Given information ::
════════

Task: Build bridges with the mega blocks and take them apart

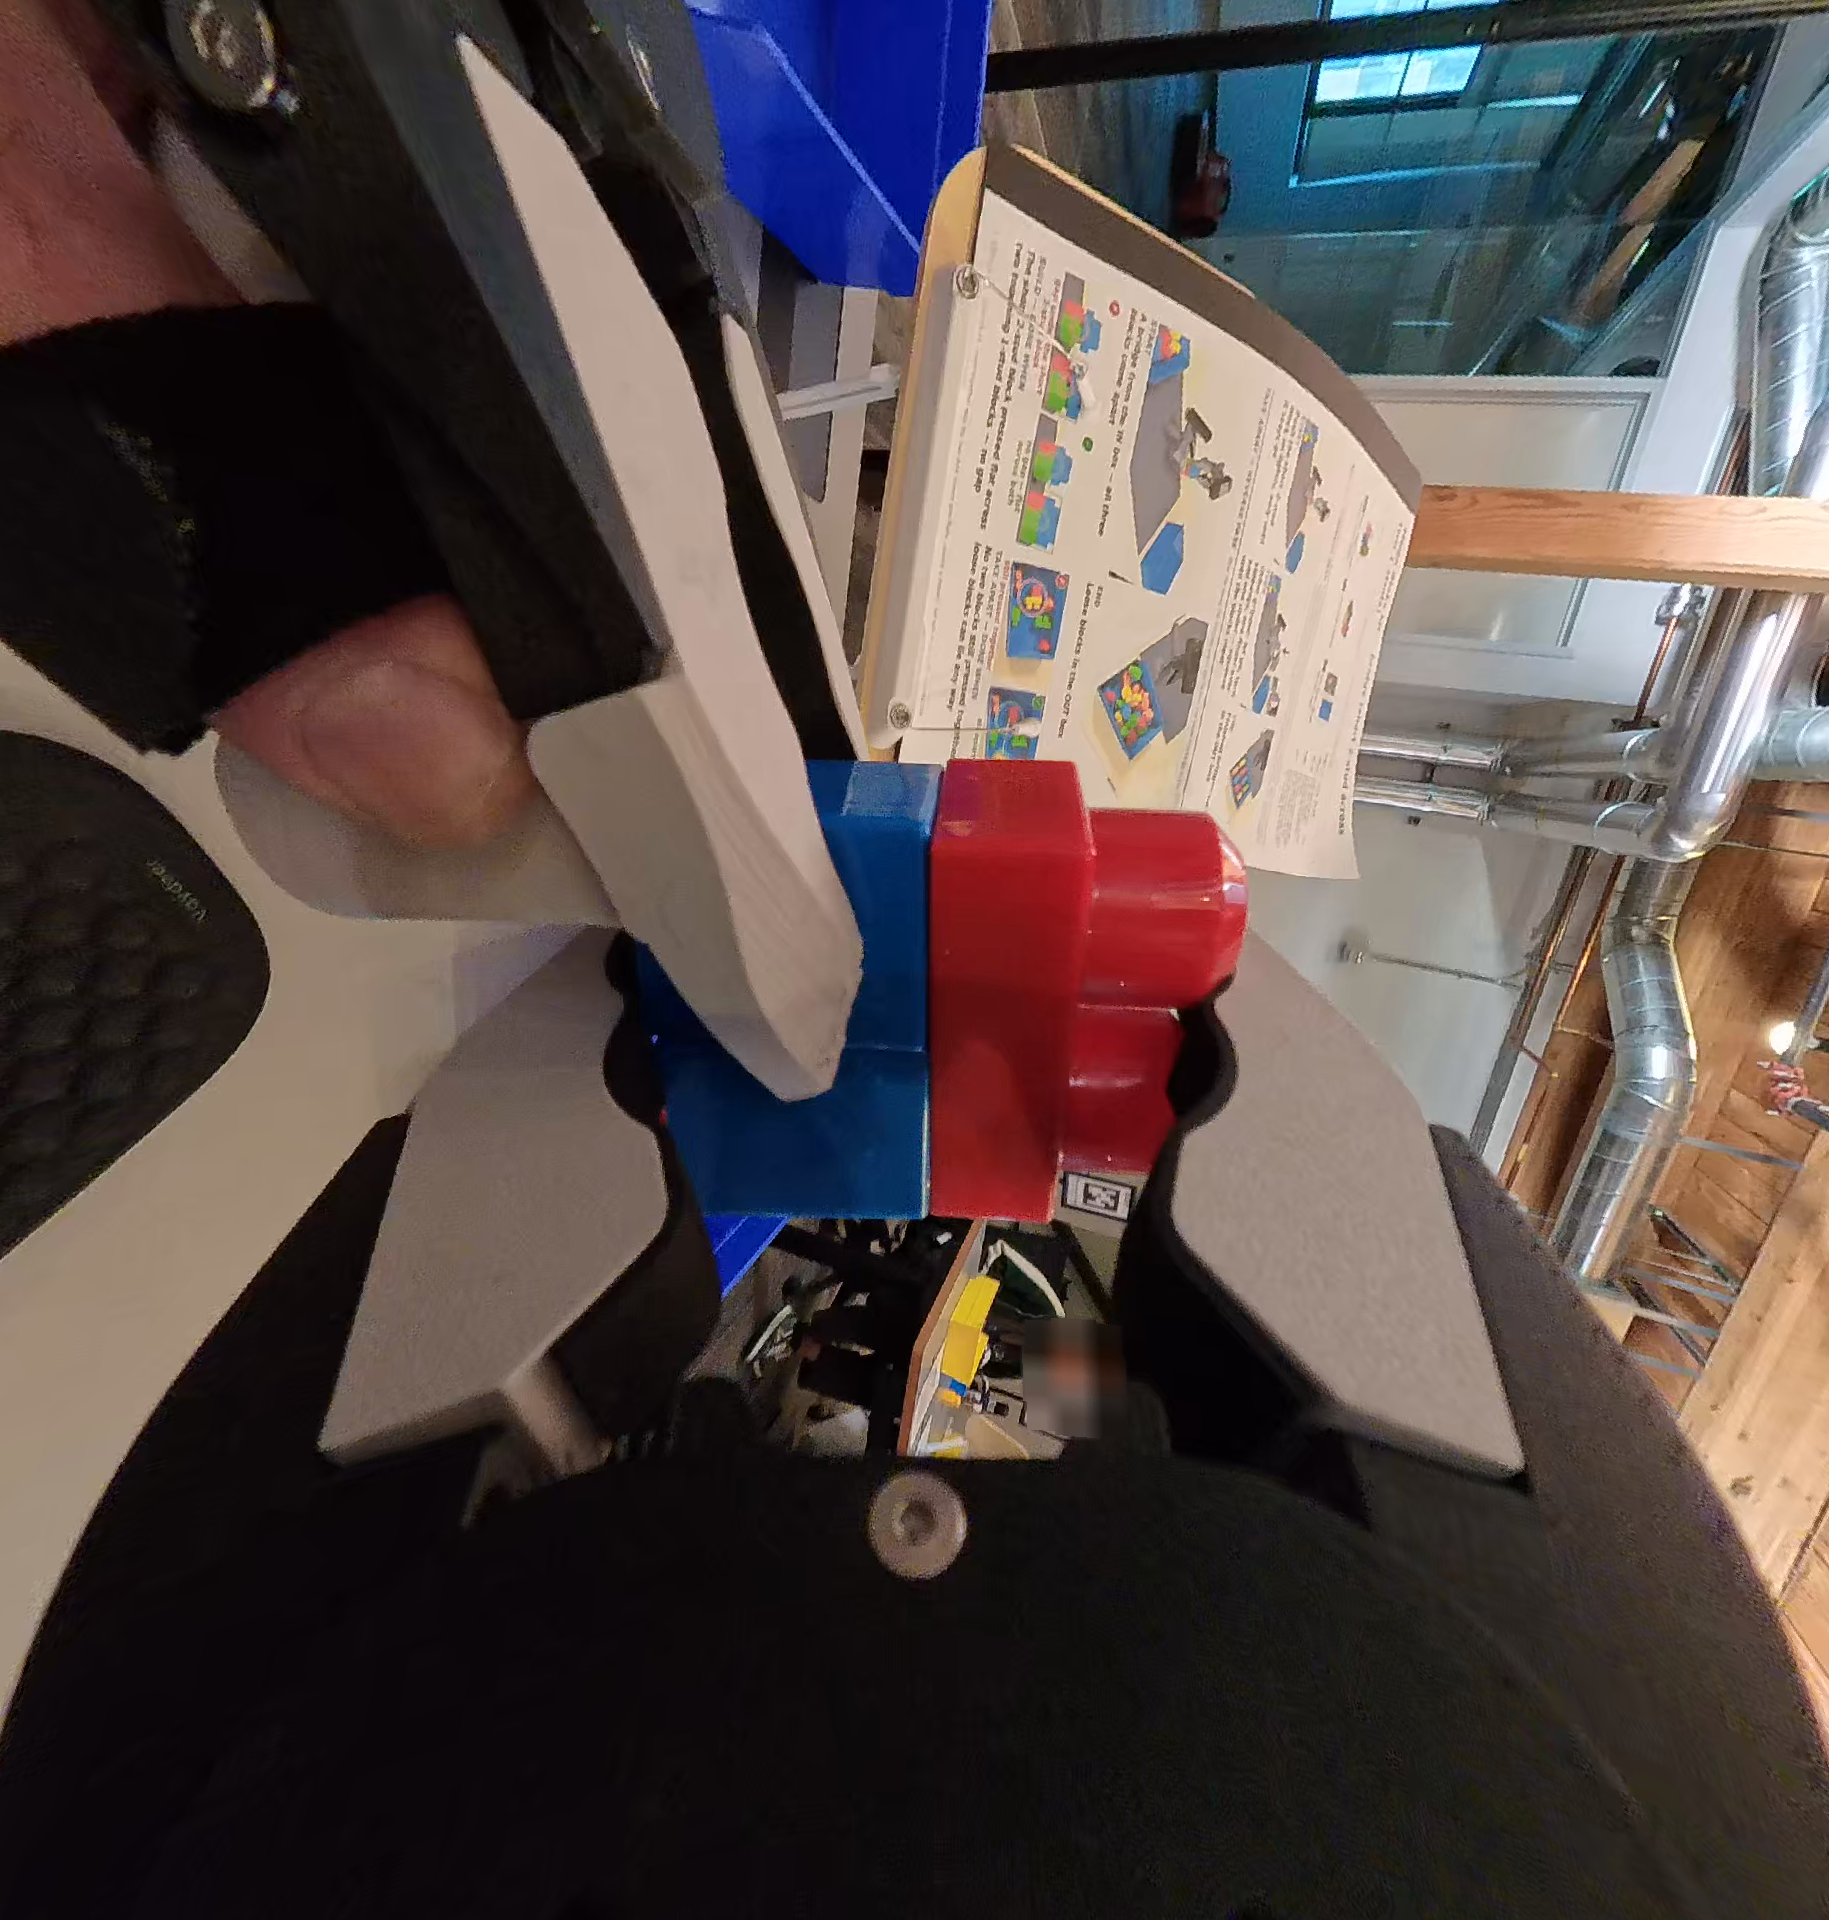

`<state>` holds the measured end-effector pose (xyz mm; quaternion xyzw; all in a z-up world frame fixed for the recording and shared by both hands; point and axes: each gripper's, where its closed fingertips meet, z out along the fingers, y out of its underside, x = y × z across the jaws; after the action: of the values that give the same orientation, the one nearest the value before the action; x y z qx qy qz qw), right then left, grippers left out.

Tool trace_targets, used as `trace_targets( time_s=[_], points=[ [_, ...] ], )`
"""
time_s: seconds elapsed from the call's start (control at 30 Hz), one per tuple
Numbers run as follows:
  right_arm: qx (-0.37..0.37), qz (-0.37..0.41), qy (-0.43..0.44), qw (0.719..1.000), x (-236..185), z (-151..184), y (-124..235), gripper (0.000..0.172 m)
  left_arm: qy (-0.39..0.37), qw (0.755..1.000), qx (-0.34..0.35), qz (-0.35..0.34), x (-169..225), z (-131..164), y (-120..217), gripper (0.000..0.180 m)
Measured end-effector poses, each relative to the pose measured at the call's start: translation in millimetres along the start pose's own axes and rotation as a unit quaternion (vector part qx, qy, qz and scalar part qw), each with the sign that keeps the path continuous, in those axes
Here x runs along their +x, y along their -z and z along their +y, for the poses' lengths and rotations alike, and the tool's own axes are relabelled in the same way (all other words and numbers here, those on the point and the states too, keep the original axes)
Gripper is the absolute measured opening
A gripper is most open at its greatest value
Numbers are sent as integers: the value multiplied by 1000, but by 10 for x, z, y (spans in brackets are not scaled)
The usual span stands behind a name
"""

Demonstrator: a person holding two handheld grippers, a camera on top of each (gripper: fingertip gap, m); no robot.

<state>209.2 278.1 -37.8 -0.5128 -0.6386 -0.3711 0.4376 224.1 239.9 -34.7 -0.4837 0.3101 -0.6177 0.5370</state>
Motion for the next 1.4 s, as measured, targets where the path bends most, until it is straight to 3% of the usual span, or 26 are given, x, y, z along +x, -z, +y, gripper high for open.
trace_targets(
  time_s=[0.03,0.73,0.9,0.97,1.07,1.2,1.4],
  points=[
    [-5,0,1,1000,-6,10,-6,103,0,1000,-1,-8,-10,8,-1,35],
    [-23,10,15,1000,61,-68,11,99,-7,998,7,-61,-27,-67,64,35],
    [39,-106,-27,993,51,-83,157,97,-20,999,-10,-35,-3,-120,48,35],
    [69,-179,-57,980,64,-74,285,97,-26,1000,-16,-8,76,-121,38,35],
    [97,-262,-93,956,178,36,386,74,-29,999,-30,3,106,-103,33,35],
    [156,-407,-162,885,185,6,450,47,-27,999,-32,20,135,-120,39,35],
    [194,-501,-198,820,133,-92,540,37,-44,997,-49,35,179,-104,75,35]
  ],
)
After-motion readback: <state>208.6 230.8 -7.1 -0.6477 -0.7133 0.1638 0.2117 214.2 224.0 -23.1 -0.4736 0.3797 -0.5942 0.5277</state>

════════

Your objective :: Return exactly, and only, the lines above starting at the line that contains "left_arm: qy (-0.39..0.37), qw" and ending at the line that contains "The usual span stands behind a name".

Answer below ::
  left_arm: qy (-0.39..0.37), qw (0.755..1.000), qx (-0.34..0.35), qz (-0.35..0.34), x (-169..225), z (-131..164), y (-120..217), gripper (0.000..0.180 m)
Measured end-effector poses, each relative to the pose measured at the call's start: translation in millimetres along the start pose's own axes and rotation as a unit quaternion (vector part qx, qy, qz and scalar part qw), each with the sign that keeps the path continuous, in those axes
Here x runs along their +x, y along their -z and z along their +y, for the poses' lengths and rotations alike, and the tool's own axes are relabelled in the same way (all other words and numbers here, those on the point and the states too, keep the original axes)
Gripper is the absolute measured opening
A gripper is most open at its greatest value
Numbers are sent as integers: the value multiplied by 1000, but by 10 for x, z, y (spans in brackets are not scaled)
The usual span stands behind a name

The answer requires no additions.